INSTRUCTIONS TO FOLLOW: Copy out each line of the listing below that contains the word "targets".
====== AVAILABLE DATA
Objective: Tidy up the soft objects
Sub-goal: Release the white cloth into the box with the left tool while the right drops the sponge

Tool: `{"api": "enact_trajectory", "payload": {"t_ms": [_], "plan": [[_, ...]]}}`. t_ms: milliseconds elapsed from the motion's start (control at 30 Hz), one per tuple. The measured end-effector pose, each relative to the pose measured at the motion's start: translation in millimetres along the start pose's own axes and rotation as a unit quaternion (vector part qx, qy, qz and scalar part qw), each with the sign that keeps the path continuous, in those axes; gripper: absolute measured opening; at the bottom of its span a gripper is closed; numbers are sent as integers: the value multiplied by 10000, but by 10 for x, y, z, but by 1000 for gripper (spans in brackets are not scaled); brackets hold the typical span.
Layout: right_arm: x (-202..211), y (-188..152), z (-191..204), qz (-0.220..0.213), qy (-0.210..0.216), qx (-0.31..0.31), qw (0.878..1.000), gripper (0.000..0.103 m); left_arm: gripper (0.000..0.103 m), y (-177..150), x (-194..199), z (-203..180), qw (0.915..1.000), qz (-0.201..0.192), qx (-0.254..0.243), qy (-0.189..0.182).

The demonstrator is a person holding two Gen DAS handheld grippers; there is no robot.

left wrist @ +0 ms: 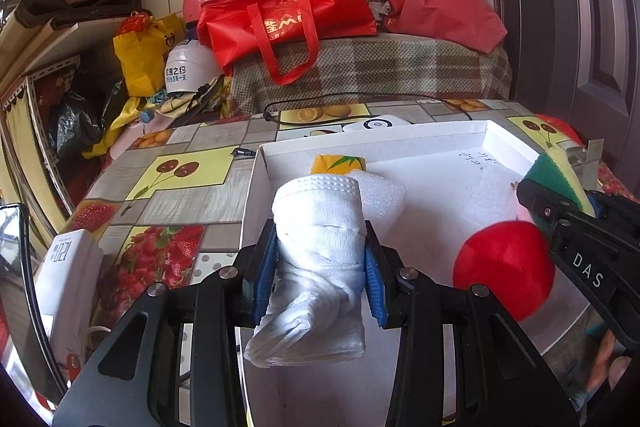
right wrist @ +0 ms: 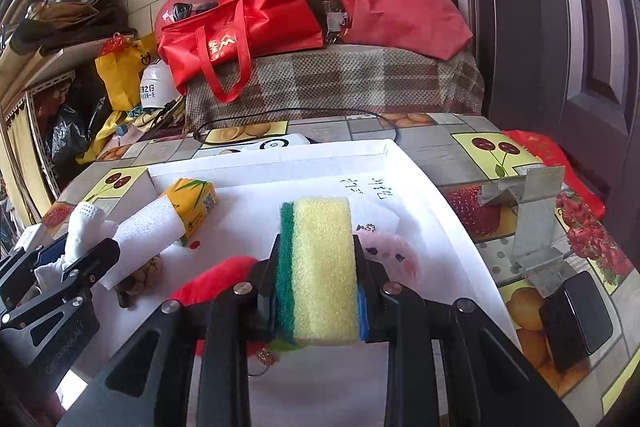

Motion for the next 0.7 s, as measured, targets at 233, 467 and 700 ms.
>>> {"api": "enact_trajectory", "payload": {"t_ms": [233, 467, 700], "plan": [[112, 53, -42, -254, -336, 60, 9991, 103, 97, 43, 29, 151, 9992, -123, 333, 165], [298, 114, 1, -693, -553, 186, 9959, 103, 103, 55, 109, 215, 9980, -300, 505, 230], [580, -11, 32, -797, -826, 264, 9930, 103, 103, -49, 440, 228, 9975, -477, 411, -322]]}}
Point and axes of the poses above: each gripper's, at about its wrist camera, not at the fingertips, and x roughly against the way its jaws point, z to its left, y to its top, the point moved 8 cm from there along -x, roughly the way its jaws point, and after that the axes turned 13 degrees about x, right-handed, at the moved point
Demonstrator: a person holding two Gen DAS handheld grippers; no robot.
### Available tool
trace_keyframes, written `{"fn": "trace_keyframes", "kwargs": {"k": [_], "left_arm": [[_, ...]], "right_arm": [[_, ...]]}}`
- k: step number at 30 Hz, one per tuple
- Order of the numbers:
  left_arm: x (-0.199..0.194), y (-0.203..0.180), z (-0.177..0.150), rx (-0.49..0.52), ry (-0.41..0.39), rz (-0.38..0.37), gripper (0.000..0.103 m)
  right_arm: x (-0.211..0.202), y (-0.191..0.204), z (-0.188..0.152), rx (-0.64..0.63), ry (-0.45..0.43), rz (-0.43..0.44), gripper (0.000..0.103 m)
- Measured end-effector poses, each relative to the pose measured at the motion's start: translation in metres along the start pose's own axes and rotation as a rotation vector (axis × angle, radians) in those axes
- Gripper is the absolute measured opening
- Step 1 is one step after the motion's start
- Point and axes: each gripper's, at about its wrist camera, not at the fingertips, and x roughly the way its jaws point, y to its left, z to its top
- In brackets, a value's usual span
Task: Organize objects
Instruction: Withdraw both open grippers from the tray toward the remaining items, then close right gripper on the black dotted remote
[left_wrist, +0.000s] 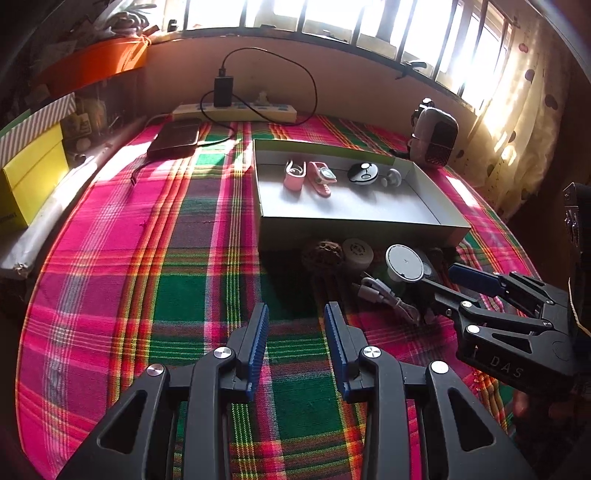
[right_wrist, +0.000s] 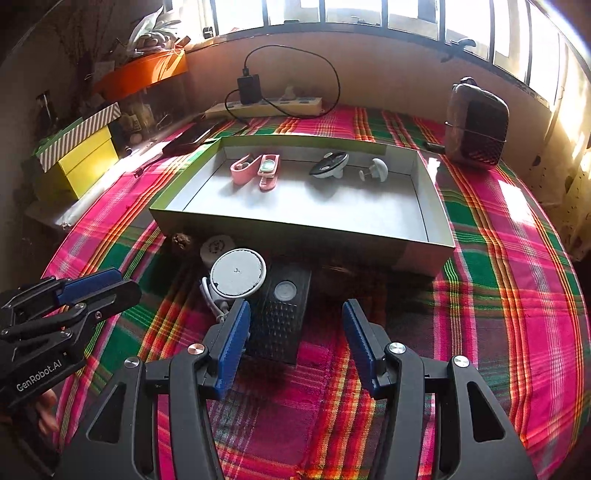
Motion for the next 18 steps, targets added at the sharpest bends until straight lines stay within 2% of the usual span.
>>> {"fn": "trace_keyframes", "kwargs": {"k": [3,10,18], "left_arm": [[0.002,0.000,0.000,0.000,0.006,-0.004,0.030],[0.009,-0.004,-0.001,0.009,0.025,-0.007,0.030],[0.013,-0.011,-0.001,0.027,0.040,-0.002,0.030]], "right_arm": [[0.003,0.000,0.001,0.000,0.007,0.000,0.053],[0.011,-0.005,-0.005,-0.021,0.037,-0.081,0.053],[0.007,-0.019,-0.006,0.011,0.018,-0.030,0.052]]}}
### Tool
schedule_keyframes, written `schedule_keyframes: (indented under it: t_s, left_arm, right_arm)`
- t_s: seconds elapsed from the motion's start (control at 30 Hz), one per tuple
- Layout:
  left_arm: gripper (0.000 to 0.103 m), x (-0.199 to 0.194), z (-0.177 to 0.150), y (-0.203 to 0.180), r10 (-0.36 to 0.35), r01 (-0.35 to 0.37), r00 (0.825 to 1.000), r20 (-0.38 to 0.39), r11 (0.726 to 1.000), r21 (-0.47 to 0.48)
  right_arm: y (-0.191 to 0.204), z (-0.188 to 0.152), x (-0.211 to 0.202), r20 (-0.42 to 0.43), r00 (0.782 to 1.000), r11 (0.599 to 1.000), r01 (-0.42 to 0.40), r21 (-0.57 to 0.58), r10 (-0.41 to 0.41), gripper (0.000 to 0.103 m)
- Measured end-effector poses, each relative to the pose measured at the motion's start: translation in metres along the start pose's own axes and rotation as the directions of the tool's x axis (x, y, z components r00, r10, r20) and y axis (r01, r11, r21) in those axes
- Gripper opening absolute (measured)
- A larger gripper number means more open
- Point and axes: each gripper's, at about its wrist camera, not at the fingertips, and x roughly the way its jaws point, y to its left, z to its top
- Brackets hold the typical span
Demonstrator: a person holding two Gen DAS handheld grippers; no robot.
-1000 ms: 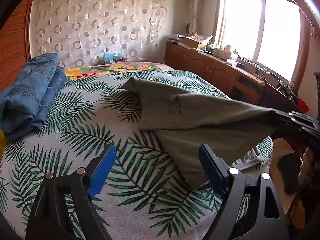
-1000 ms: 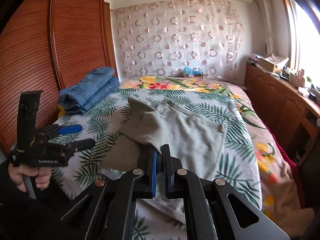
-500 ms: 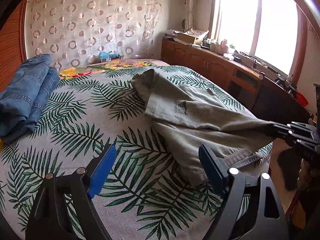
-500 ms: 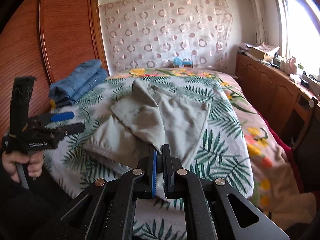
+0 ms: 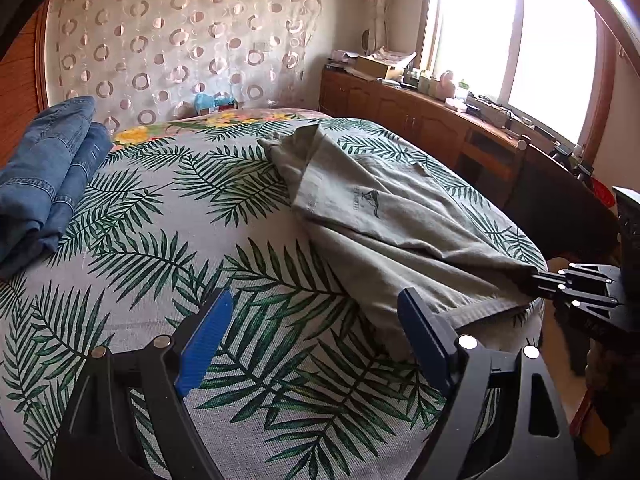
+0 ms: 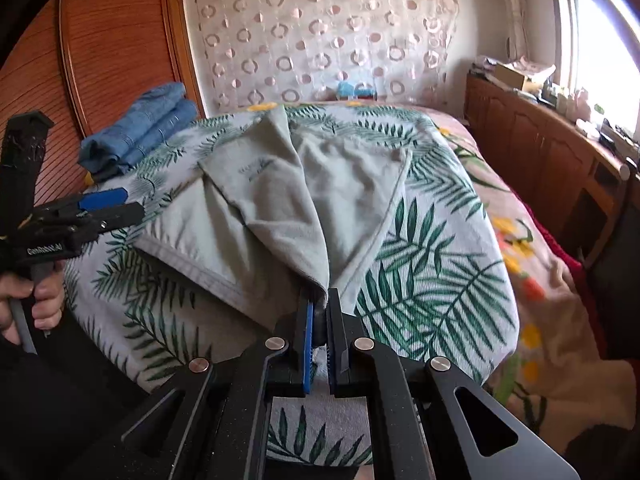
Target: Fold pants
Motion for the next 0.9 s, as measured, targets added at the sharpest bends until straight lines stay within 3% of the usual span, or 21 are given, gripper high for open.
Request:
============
ANSWER SPACE:
Motion for the next 0.7 s, as measured, targets at 233, 467 and 700 ms.
Motion for the next 18 steps, targets added at the sharpest bends until straight lines stay within 2% of the usual span.
Motion for the next 0.9 s, as measured, targets added at the sharpest bends until straight lines stay within 3% of the usual span, or 21 are given, gripper high for open.

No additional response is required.